I'm betting that just about every executive of a for-profit health insurance company, whose total compensation ultimately depends on the value of their stock options, woke up on Good Friday considerably wealthier than they were 24 hours earlier. Why? Because of the spectacular profits that one of those companies reported Thursday morning.
Among those suddenly wealthier executives, by the way, are the corporate medical directors who decide whether or not patients will get coverage for treatments their doctors believe might save their lives.
UnitedHealth Group, the biggest health insurer in terms of revenue and market value, earned so much more during the first three months of this year than Wall Street expected that investors rushed to buy shares of every one of the seven health insurers that comprise the managed care sector. In my view, it would be more accurate to call it the managed care cartel.
UnitedHealth is always the first of the big seven to announce earnings every quarter, so investors consider it a bellwether. If UnitedHealth exceeds Wall Street's expectations, as it has been doing consistently, investors assume that the other six will do likewise. Sure enough, all seven -- Aetna, CIGNA, Coventry, Health Net, Humana, UnitedHealth and WellPoint -- saw their stock prices close Thursday afternoon at or near 52-week highs.

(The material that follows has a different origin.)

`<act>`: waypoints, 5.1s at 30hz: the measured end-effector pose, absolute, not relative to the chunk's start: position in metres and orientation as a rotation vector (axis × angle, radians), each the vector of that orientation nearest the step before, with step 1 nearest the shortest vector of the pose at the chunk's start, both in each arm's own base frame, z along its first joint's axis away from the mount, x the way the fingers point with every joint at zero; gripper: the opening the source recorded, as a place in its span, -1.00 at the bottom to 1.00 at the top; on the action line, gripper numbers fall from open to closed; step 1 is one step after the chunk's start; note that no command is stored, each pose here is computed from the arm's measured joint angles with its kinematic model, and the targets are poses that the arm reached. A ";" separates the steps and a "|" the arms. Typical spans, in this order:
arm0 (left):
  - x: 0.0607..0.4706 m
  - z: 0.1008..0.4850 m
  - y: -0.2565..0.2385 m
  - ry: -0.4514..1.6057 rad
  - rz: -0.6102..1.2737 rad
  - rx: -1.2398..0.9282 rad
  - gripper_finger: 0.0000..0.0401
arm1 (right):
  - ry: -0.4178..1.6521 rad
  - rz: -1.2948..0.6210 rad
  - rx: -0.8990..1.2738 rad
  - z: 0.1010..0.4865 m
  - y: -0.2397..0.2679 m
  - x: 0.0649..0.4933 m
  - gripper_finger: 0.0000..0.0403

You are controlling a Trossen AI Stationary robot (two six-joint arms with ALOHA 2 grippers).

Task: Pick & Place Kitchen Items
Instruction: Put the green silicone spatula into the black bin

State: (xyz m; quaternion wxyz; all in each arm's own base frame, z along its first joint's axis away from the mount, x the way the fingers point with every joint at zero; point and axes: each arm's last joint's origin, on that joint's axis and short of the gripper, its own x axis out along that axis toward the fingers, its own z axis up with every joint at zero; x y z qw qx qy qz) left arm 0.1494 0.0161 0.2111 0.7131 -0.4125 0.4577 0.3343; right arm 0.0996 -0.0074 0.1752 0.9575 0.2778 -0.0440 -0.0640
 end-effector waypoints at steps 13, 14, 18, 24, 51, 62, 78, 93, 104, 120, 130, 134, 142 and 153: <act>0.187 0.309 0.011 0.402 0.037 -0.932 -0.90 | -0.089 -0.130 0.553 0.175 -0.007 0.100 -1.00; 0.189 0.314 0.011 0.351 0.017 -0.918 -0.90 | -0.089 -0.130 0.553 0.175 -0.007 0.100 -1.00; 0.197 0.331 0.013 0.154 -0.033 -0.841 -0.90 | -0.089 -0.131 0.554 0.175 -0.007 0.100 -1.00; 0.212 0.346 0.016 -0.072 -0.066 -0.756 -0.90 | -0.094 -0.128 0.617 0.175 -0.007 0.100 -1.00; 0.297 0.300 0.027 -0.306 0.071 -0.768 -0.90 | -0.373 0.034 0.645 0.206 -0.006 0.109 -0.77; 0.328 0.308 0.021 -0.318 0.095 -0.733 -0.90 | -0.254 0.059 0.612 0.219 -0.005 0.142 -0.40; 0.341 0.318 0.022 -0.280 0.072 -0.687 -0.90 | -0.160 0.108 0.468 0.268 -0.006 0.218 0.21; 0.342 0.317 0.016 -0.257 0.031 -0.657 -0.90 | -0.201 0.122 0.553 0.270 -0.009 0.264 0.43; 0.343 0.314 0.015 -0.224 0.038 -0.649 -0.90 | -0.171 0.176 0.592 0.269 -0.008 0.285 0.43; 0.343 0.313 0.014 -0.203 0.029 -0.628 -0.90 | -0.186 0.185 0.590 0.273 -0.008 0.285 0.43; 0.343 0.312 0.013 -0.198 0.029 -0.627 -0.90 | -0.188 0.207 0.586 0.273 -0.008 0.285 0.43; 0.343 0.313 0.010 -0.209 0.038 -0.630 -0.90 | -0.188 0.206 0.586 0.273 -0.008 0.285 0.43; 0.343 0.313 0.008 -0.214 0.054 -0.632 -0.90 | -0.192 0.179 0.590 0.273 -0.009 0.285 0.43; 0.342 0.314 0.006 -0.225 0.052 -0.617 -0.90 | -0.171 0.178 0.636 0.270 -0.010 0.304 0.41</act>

UnitedHealth's shares shot up more than 8 percent during the day. Increases of that magnitude are so rare that I could almost hear the champagne corks popping in the Minnetonka, Minnesota office of UnitedHealth's CEO, Stephen J. Hemsley.
Wall Street analysts had worried that health insurers would have such a hard time complying with the provisions of the year-old health care reform law that their profit margins would decline. Those concerns were put to rest when UnitedHealth reported that its operating margins were "stable" at 8.7 percent in the quarter. The company's stellar performance should also put to rest -- forever -- the myth that "ObamaCare" is "bleeding insurers dry," as industry apologist Sally Pipes contended in a Feb. 24 commentary in Forbes.
Noting that UnitedHealth's 13 percent increase in profits prompted the company to raise its full-year earnings forecast, the Minneapolis Star Tribune opined, "Life under new health care reform laws may not be so rough after all."
Indeed. Consider these numbers: UnitedHealth's profit during the first three months of this year increased to $1.35 billion from $1.19 billion a year ago. When you do the math to determine the company's earnings per share, the result is nothing short of jaw-dropping. On that basis, UnitedHealth's profit jumped from $1.03 to $1.22 per share. Wall Street analysts had been expecting the company to earn just 89 cents a share. When you beat Wall Street's expectations by 33 cents a share, you have accomplished something that most CEOs can only dream about.
UnitedHealth's CEO at Top of Forbes 2011 Executive Pay List
Speaking of CEOs, Stephen Hemsley in particular made out like a bandit Thursday. Already at the very pinnacle of Forbes 2011 "Executive Pay List" (you read that right, his total compensation of $101.96 million last year made him the highest paid corporate executive in the United States of America), Hemsley saw his net worth skyrocket last week.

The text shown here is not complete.